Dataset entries
======

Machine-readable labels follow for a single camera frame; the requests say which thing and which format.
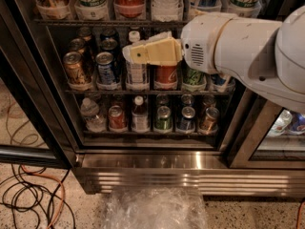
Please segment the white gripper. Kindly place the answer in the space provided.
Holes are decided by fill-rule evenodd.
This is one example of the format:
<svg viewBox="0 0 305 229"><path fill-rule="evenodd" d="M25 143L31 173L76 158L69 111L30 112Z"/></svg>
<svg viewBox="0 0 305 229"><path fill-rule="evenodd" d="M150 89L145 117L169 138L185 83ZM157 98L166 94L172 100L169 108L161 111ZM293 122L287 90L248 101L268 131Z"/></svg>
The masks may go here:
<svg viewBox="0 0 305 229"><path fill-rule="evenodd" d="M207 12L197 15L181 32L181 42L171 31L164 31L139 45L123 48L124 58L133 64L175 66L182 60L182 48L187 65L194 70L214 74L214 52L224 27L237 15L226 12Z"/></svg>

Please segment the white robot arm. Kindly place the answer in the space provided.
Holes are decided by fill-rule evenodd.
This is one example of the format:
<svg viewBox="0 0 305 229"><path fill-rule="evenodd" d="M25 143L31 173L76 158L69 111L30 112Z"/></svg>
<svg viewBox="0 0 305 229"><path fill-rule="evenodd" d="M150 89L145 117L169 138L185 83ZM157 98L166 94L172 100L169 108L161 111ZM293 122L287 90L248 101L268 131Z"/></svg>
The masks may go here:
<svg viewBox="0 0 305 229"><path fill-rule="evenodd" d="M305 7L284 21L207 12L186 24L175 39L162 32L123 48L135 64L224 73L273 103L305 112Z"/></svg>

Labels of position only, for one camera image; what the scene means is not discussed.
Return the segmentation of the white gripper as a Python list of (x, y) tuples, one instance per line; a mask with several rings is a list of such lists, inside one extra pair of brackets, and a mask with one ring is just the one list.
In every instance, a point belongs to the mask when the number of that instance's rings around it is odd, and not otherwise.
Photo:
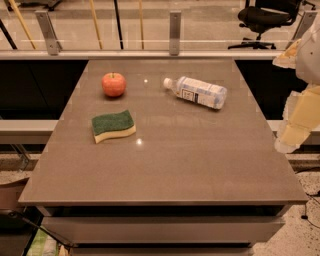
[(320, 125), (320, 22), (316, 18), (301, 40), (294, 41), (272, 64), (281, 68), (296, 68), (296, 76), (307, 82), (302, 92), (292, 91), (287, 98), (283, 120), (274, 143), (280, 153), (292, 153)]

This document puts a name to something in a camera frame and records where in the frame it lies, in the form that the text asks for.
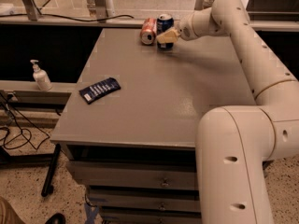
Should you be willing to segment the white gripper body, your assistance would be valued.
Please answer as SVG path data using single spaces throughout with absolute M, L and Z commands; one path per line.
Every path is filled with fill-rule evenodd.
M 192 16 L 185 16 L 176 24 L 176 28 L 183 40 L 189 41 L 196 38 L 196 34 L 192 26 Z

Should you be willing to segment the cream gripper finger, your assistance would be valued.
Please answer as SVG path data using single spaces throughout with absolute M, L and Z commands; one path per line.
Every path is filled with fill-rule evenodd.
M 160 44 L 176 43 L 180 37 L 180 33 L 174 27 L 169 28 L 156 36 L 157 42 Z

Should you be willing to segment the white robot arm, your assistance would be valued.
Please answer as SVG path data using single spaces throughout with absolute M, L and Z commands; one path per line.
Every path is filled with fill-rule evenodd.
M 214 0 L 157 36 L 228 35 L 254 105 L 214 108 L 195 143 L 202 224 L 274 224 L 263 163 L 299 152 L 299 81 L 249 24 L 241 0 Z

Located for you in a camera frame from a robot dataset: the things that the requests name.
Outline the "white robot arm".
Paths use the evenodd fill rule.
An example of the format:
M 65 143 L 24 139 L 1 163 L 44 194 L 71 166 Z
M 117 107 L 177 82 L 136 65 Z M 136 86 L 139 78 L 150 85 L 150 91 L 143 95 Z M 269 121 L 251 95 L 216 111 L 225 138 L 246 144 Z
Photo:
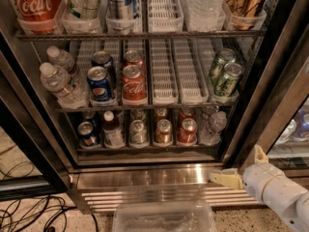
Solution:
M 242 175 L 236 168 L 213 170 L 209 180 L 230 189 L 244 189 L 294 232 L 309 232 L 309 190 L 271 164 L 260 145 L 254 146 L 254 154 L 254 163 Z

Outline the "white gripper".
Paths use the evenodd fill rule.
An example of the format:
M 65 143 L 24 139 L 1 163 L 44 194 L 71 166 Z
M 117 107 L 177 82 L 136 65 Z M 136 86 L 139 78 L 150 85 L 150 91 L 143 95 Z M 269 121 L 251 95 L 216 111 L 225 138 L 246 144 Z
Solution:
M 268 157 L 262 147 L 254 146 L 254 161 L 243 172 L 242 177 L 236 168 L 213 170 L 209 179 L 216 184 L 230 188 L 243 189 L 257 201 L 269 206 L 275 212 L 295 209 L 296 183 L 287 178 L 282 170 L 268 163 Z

======

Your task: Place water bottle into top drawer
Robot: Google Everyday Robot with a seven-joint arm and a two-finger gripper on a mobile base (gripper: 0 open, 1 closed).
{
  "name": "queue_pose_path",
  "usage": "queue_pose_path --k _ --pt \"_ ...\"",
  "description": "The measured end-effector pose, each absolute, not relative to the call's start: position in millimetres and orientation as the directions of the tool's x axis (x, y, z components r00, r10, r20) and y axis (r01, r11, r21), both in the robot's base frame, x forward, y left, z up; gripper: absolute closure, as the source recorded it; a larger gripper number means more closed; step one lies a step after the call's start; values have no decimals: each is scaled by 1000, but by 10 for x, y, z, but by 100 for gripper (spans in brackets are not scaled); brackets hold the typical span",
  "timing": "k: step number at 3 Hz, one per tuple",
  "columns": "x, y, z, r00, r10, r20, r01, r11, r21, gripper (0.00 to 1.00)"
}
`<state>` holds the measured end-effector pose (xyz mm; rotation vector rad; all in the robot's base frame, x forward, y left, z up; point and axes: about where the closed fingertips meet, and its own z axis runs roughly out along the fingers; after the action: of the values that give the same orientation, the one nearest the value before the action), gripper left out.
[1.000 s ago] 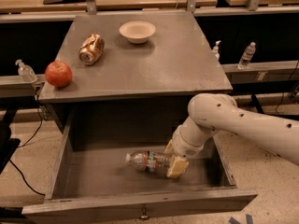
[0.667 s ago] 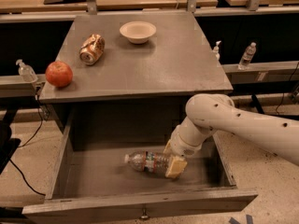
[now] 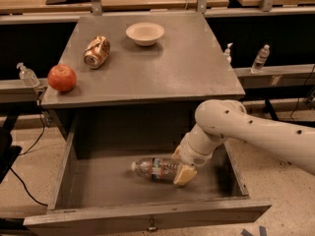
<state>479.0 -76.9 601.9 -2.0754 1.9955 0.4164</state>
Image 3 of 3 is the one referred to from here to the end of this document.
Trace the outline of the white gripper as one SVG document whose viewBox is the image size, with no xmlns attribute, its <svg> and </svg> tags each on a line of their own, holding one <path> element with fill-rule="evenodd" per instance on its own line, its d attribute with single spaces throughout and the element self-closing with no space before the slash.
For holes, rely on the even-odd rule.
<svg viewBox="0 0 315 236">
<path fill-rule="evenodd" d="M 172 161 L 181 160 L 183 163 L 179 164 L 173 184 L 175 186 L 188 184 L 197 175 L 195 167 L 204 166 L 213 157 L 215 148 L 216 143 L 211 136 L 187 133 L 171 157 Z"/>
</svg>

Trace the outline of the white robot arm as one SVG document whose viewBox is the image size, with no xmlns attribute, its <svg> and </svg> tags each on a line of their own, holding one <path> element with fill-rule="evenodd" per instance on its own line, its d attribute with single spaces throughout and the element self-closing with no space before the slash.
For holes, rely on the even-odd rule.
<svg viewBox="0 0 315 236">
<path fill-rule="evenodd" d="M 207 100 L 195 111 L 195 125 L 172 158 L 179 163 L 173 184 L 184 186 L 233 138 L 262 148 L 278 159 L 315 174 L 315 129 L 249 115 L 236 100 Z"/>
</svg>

======

• Description of the task: Which lines above run from the one containing "Labels of position" to the one containing "Return the segmentation"? Give them again exactly, both ends included.

• Worked solution:
Labels of position only, for one camera image; what the scene means is not discussed.
Return the segmentation of the white gripper as a Python list of (x, y) tuples, one instance per line; a mask with several rings is a list of such lists, inside one extra pair of brackets, and a mask with one ring is just the one list.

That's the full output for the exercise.